OCR is a practical example of Optical Character Recognition using FANN. While this example is limited and does make mistakes, the concepts illustrated by OCR can be applied to a more robust stacked network that uses feature extraction and convolution layers to recognize text of any font in any size image.

At the end of this series of tutorials you will be able to build Neural Networks using PHP that can read characters from images! I will be giving you actual working code!

OCR is a practical example of Optical Character Recognition using FANN. While this example is limited and does make mistakes, the concepts illustrated by OCR can be applied to a more robust stacked network that uses feature extraction and convolution layers to recognize text of any font in any size image.

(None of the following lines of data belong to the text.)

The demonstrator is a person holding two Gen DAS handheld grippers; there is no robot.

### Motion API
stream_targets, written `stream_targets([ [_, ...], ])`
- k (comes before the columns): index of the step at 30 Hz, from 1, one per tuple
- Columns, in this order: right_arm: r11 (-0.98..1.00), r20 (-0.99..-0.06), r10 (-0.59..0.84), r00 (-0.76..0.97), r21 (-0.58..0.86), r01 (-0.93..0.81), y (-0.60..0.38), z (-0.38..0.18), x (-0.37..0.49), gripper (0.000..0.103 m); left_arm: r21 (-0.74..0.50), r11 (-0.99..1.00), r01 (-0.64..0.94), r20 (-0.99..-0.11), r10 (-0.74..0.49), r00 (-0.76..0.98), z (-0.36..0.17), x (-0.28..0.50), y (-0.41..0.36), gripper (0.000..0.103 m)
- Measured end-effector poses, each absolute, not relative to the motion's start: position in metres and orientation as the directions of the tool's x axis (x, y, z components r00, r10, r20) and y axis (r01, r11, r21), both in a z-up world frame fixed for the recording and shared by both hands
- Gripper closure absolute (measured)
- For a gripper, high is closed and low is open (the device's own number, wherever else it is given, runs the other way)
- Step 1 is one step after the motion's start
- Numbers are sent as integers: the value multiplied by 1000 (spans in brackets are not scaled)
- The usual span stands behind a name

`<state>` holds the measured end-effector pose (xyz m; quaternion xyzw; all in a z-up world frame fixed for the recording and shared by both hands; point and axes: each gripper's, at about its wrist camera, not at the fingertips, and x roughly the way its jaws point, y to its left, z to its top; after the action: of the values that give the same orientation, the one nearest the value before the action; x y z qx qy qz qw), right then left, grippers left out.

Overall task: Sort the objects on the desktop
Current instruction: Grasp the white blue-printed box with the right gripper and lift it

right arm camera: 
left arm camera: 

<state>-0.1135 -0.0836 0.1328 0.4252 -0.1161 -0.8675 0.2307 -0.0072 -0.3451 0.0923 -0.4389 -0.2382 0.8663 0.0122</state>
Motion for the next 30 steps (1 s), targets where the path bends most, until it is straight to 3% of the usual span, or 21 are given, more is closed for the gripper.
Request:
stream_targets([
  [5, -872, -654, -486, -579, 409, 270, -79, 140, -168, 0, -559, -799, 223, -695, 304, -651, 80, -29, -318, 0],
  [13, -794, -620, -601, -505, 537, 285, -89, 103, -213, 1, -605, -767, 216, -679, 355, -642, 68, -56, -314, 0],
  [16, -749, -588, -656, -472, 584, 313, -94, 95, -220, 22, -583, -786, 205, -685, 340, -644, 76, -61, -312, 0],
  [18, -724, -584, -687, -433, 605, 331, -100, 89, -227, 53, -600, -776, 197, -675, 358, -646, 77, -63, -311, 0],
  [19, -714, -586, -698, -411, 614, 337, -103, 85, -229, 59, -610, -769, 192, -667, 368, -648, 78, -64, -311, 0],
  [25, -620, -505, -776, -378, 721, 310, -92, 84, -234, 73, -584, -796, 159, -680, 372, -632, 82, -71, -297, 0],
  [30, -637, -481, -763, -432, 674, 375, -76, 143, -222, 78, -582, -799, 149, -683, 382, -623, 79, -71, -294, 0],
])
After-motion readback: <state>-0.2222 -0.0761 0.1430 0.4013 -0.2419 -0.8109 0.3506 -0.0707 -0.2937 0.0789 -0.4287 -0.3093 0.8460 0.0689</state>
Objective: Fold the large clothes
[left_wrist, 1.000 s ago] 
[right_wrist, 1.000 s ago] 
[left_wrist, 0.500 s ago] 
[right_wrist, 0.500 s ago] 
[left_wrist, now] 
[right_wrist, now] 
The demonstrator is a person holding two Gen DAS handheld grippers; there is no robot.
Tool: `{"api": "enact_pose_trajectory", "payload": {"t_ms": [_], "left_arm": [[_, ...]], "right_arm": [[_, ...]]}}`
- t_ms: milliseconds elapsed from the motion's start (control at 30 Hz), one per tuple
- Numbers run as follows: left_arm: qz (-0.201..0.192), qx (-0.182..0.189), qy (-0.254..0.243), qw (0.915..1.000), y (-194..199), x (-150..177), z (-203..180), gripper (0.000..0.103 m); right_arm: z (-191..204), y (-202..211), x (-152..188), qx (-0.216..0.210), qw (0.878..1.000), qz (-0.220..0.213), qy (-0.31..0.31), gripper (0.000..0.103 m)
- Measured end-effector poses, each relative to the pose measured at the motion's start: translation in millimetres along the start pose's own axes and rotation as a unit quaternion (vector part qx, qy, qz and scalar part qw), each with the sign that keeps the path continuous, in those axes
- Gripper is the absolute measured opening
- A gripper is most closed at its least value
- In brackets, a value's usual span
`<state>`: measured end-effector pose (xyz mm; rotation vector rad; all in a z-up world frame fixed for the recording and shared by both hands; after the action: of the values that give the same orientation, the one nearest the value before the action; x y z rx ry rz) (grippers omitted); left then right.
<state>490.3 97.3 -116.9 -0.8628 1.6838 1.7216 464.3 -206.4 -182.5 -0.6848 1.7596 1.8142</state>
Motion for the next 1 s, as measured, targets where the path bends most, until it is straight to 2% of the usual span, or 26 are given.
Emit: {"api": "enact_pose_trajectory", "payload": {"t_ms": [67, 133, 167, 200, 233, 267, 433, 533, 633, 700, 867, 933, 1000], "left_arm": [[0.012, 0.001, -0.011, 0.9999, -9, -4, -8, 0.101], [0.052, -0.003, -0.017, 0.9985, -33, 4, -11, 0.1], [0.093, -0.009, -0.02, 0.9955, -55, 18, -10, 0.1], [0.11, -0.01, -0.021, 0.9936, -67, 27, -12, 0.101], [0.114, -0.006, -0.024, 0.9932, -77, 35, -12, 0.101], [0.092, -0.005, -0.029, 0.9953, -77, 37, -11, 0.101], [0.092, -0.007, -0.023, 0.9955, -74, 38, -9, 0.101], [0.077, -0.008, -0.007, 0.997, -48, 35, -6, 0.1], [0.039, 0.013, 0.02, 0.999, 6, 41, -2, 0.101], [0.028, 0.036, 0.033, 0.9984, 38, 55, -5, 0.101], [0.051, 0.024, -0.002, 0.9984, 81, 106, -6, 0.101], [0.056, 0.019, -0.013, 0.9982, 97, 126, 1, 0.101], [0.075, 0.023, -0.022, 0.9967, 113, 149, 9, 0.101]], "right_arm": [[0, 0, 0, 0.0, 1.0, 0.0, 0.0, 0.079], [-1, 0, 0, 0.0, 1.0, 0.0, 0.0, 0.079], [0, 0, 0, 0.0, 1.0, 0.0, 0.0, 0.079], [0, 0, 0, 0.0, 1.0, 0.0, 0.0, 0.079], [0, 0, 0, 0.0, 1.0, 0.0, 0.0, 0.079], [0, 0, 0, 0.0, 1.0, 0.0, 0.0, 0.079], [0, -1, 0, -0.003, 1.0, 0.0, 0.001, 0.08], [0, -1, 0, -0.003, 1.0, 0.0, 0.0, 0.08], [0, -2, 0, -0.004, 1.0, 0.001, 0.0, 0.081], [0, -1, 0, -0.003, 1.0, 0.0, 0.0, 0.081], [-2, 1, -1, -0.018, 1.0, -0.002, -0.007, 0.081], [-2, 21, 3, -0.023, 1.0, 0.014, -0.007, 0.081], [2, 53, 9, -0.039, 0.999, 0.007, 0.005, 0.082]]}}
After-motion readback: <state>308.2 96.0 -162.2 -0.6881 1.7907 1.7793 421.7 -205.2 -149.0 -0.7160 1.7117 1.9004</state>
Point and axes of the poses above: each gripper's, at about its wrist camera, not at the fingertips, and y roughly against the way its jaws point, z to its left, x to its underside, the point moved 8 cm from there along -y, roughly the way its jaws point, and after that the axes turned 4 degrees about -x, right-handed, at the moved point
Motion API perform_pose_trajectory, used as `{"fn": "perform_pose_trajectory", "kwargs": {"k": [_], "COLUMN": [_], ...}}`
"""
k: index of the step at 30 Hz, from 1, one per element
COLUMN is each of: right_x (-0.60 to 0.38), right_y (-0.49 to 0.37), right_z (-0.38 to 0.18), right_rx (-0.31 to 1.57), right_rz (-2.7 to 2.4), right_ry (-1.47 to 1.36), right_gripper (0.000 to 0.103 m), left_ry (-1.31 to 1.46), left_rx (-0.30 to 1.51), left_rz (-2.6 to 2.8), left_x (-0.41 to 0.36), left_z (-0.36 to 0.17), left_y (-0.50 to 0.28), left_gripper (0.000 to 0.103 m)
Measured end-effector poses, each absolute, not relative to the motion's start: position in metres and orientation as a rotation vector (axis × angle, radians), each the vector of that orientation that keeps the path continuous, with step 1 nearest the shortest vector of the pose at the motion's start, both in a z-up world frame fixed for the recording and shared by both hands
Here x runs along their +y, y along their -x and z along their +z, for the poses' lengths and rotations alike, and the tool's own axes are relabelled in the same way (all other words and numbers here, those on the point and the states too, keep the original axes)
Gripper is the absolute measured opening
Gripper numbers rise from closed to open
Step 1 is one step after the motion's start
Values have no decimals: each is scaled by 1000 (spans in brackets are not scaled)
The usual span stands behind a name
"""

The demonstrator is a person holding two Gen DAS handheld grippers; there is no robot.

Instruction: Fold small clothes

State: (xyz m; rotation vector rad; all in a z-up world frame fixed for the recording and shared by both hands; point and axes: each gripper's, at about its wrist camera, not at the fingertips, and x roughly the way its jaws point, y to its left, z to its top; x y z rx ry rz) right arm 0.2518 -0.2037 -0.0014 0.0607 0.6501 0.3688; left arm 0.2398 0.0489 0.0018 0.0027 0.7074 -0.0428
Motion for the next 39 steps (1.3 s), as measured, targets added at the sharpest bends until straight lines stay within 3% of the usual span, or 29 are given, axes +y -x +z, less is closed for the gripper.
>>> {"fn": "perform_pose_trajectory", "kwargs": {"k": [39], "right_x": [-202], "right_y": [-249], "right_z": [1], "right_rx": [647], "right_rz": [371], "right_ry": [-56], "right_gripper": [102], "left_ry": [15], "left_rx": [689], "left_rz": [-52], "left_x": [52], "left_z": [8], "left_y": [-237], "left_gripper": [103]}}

As mentioned this will be a series of posts so that I don’t overwhelm you guys with too much information all at once and so I don’t have to sit here and type ad infinitum (infinite recursion).

😛

OCR (Optical Character Recognition) isn’t exactly a new subject but surprisingly its something that few computer scientists have actual experience building! Further, any examples you see are descriptions at best that frequently “devolve” into a math lesson that ultimately glosses over practical application and important implementation details!

Don’t get me wrong, I love math but that isn’t required to start learning. The FANN Library will act as an abstraction layer so we can focus on our data and objectives and not complex differential equations.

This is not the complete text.